Introduces tiered and outcome-based new tax incentive framework

01 Mar 2026

On 29 January 2026, Malaysia introduced the New Incentive Framework (NIF), a tiered, outcome-based tax incentive framework comprising a Special Tax Rate (STR) and an Investment Tax Allowance (ITA). Investors must select one incentive for each qualifying project.

Previously, tax incentives were granted under a framework based primarily on promoted products and activities rather than a tiered assessment of project outcomes aligned with national priorities.

Under the new framework, the STR offers a reduced corporate income tax rate for a specified period. For new investments, the applicable tax rate ranges from 0 to 10 per cent for up to 15 years. Investments in less developed regions qualify for a tax rate ranging from 0 to 15 per cent over the same period, while small and medium-sized enterprises qualify for a rate ranging from 3 to 12 per cent. Losses incurred during the STR period may be carried forward for up to seven years and offset against post-incentive income.

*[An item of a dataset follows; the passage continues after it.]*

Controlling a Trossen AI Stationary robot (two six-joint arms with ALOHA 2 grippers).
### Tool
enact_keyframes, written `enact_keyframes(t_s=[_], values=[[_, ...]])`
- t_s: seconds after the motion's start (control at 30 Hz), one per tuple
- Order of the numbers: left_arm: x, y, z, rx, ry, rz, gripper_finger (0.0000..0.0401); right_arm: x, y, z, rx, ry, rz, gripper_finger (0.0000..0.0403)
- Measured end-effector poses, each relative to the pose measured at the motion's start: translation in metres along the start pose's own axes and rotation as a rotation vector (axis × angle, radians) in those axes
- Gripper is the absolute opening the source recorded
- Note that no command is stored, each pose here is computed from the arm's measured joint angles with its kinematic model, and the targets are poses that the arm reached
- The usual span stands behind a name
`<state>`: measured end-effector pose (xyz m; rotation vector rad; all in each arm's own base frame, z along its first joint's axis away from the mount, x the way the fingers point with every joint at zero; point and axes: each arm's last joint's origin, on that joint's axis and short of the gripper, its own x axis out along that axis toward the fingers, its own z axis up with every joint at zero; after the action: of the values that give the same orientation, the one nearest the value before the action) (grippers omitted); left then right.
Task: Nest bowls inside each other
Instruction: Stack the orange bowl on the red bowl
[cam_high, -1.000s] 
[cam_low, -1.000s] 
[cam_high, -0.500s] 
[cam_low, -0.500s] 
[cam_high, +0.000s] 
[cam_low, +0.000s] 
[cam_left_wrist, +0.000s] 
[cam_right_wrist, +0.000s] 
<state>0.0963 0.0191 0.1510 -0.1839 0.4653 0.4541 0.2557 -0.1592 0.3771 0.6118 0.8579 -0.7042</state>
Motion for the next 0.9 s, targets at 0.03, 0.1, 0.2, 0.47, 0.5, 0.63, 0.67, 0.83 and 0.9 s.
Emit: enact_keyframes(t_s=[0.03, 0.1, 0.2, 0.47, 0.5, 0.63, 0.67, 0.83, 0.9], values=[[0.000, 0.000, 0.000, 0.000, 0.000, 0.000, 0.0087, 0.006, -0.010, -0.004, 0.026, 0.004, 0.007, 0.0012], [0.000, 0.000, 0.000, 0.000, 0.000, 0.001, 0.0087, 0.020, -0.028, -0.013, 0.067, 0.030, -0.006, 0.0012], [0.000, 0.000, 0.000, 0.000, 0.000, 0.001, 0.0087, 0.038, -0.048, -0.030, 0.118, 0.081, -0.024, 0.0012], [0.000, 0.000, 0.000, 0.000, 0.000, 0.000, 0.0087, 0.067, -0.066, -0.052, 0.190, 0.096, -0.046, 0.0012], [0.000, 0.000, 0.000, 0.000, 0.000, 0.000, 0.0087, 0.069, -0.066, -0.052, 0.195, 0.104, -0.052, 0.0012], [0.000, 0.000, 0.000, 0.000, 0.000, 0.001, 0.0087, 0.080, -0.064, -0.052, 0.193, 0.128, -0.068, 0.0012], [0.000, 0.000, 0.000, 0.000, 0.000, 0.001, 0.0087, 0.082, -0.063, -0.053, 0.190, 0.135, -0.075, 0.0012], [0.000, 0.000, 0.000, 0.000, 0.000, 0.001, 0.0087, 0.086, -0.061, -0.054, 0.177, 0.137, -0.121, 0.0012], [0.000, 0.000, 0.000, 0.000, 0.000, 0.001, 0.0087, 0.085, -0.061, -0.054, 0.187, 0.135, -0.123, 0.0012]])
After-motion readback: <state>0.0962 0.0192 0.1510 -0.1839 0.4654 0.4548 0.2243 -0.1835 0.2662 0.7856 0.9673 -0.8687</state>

The ITA allows companies to deduct a specified proportion of qualifying capital expenditure from statutory income, with an allowance of up to 100 per cent for up to 15 years. Unutilized allowances may be carried forward until fully absorbed.

Incentive levels are determined using the National Investment Aspirations (NIA) Scorecard, which evaluates projects against criteria including economic complexity, high-value job creation, domestic supply chain linkages and ESG practices.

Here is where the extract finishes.